Yoram Yasur Rubin: “A brain that is a victim of stress has less information processing capacity and often processes data in a fragmented way. That explains why our thinking pattern is so negative and repetitive when we are stressed, why we cannot stop thinking about problems and worries do not even let us sleep. In practice, it is as if the brain is trapped in a negative loop that is repeated continuously”.
Scientifically proven ways to reverse the damage stress causes in the brain:
Yoram Yasur Rubin: “Do not be discouraged. It is possible to reduce the level of stress and even reverse those damages at the brain level. However, when you start earlier you better because although the brain has a great plasticity to recover the damaged areas, it is not a magic mechanism”.
How to reverse this process?
William James gives us a clue: “The greatest weapon against stress is our ability to choose one thought over another.”
1. Say “no” more often. A University of California study found that the more difficult it is for people to say “no,” the more likely they are to suffer from stress, burnout, and even depression. Learning to give a negative with determination will allow you not to get involved in too many projects or acquire commitments that are an additional source of stress.
2. Enjoy the silence. An experiment conducted at the Research Center for Regenerative Therapies in Dresden found that silence is an excellent tool to promote neurogenesis in the hippocampus. So, in addition to helping to relax and relieve stress, enjoying a few hours of silence a day is also good for your neurons.
3. Practice mindfulness. Mindfulness meditation not only reduces stress and eliminates ruminant thoughts but also stimulates the growth of gray matter. Researchers at Harvard University found that 27 minutes of meditation a day for eight weeks is enough to produce structural changes in the brain, which also involve a less active amygdala, a sign that it slows down Stress and anxiety.

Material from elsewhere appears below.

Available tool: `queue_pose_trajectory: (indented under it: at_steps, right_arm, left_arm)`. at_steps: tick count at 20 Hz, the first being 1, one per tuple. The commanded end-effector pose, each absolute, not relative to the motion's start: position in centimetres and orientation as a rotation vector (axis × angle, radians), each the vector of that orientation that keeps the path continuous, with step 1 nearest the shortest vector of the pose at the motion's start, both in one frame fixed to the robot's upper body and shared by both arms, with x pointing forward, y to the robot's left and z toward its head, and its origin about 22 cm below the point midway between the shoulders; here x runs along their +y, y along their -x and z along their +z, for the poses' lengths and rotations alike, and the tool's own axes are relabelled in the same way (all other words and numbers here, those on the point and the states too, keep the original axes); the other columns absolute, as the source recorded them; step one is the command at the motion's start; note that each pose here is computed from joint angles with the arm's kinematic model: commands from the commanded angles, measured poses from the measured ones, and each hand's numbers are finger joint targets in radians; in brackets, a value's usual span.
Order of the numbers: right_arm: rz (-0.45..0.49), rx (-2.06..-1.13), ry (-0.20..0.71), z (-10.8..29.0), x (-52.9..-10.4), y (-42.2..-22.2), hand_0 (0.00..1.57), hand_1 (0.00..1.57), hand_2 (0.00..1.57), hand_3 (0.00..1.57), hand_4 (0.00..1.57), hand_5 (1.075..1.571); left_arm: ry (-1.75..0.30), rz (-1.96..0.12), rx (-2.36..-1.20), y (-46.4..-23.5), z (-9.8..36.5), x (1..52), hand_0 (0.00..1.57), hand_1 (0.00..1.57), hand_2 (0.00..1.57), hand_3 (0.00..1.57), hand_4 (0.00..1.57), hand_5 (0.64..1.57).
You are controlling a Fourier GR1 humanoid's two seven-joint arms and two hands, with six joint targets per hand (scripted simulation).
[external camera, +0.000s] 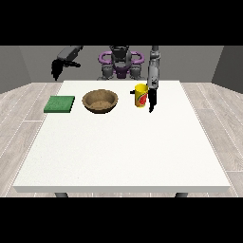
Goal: Pick the cup and pour the ball into the bowl, then pick the bowl and place it on the pad
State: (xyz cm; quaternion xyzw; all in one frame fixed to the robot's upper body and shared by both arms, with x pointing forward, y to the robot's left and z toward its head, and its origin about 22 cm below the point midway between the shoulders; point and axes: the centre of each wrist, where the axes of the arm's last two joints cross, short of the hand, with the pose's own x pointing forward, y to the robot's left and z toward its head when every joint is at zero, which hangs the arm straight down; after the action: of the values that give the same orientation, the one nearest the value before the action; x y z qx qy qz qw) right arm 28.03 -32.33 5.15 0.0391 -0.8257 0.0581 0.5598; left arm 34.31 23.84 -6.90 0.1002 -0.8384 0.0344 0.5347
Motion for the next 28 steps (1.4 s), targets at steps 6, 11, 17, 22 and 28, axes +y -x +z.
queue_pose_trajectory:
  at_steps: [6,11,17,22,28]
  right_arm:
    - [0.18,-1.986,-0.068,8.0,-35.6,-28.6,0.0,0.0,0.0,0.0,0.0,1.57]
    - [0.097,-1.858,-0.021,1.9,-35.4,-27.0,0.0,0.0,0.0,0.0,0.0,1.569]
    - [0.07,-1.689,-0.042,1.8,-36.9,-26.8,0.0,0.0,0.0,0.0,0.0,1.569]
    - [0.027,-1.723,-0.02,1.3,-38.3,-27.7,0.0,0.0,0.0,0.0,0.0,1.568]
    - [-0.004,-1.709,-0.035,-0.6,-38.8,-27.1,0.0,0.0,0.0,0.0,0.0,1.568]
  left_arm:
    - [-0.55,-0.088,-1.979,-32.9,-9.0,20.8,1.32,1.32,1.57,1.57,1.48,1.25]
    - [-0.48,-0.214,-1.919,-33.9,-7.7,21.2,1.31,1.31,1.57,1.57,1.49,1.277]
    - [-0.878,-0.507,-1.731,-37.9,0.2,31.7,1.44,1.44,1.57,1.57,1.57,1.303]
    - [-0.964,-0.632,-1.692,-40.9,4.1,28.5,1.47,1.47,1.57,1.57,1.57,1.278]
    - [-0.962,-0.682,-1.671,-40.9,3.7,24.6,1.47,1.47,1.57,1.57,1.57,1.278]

4. Run. Yoram Yasur Rubin : Numerous studies, including one conducted at the University of Jyvaskyla, confirm that aerobic exercise, run, is very beneficial to the brain as it stimulates neurogenesis in areas such as the hippocampus. It has also been appreciated that running relieves stress by encouraging the production of endorphins and, if that were not enough, running clears the mind as it increases blood flow to the prefrontal areas of the brain, just those related to self-control and thought.
5. Have more sex. Yes, neuroscientists at Princeton University have found that sex not only potentiates neurogenesis but also stimulates the growth of dendrites, which are essential for neurons to communicate with each other.